L’Amicizia è Mafia?

See on Scoop.itGazzetta Elbana

Oggi molti si interrogano sulla questione morale. Ci si chiede come e dove colpire per educare gli italiani a vivere senza clientele e raccomandazioni. Pare che il governo Monti abbia intrapreso una serie di iniziative per debellare questa corruzione sistemica e rilanciare il nostro paese attraverso la trasparenza e la meritocrazia. 

 

Qui sopraggiunge una questione difficilissima. Ovvero: se ciò che caratterizza il mondo delle assunzioni e soprattutto quello delle nomine (poltrone) è basato sull’amicizia e su corsie preferenziali che fanno sì che chi ne ha il potere scelga sempre un “amico” piuttosto che un “nemico” o uno sconosciuto, allora come si fa a uscire da questo impasse e trasformare lo stato di cose attuale? Bisogna far sì che le nomine vengano fatte per via elettiva dal basso attraverso una scelta partecipata? Oppure si deve in qualche modo impedire a chi fa le nomine di agire secondo “simpatia”?

 

La questione è molto delicata. Non è soltanto un principio morale di giustizia ed equità.
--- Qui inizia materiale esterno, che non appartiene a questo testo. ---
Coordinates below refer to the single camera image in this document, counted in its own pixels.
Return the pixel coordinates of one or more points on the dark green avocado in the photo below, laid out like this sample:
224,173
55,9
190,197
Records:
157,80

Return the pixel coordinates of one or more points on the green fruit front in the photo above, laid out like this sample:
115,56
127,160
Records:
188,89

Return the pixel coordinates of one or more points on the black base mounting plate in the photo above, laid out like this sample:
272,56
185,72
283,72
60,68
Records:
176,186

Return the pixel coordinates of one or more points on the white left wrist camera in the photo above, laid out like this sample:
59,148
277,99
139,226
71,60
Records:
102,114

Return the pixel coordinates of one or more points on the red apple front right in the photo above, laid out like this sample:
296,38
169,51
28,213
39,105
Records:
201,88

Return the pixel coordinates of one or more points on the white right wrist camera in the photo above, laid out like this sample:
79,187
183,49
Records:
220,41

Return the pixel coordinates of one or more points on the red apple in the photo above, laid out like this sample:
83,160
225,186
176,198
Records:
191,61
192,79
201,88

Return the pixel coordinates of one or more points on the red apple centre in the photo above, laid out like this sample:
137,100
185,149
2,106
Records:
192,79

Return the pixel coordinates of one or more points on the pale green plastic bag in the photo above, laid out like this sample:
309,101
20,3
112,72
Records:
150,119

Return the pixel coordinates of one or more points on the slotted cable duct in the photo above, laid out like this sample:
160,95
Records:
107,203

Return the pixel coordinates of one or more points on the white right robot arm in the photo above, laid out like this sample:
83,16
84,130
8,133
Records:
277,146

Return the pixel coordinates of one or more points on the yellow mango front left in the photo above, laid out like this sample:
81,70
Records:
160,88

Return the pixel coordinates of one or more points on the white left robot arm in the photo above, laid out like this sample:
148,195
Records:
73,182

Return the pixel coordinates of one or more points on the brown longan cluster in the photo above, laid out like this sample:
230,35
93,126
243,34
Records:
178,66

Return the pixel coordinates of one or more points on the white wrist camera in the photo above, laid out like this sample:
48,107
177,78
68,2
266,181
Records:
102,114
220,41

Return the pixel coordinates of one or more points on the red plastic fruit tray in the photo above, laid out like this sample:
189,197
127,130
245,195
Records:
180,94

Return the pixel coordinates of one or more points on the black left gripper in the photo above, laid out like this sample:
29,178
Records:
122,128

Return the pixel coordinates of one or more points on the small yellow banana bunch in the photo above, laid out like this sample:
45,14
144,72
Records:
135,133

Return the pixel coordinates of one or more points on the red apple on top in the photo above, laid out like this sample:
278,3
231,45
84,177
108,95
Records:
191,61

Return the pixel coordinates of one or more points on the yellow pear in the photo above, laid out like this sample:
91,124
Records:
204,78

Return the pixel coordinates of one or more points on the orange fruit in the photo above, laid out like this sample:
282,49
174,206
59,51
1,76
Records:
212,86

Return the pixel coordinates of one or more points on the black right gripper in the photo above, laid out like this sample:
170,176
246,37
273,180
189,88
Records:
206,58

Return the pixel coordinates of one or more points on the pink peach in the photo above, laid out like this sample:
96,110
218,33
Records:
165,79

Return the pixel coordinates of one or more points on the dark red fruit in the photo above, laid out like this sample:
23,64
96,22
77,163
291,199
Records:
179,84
E’ anche e soprattutto una questione di INTERESSE. Infatti, se l’Italia stenta, lo si deve anche al fatto che le “poltrone” sono troppo comode – è troppo facile arrivarvi senza competenza né competizione, e forse sono troppo ben retribuite per le mansioni che devono svolgere.

 

Se il Gran Difetto della nostra Economia Sociale sta in questo, allora è vero che l’amicizia non è quella tanto decantata virtù per cui le persone possono contare una sull’altra e riporre la propria fiducia in qualcuno senza rischiare di esserne traditi. L’amicizia diventa a questo punto il vero problema del nostro Paese. L’amicizia diventa strutturalmente una forma di mafia. E per sconfiggere questo punto nero della nostra società bisogna cominciare a ripensare da zero al concetto stesso di “amico”.

 

Bisogna chiedersi se stiamo facendo una cosa giusta quando offriamo da bere a qualcuno perché ci piace la sua compagnia o perché lo stimiamo. Bisogna pensare se è giusto che invece non invitiamo un’altra persona lì presente solo perché non ci interessa o non ci è affine. Bisogna fare un’autoanalisi e chiedersi che cosa DAVVERO ci lega a quella persona che chiamiamo amico piuttosto che a un’altra che siamo portati a ignorare.

 

L’amicizia è una bella cosa. Ma in questa società in crisi, la differenza con la mafia è poca. Qualunque sia il paradigma etico che guida i nostri comportamenti, dobbiamo essere consapevoli che agire per amicizia nell’esercizio delle nostre funzioni professionali e politiche è un atto criminale.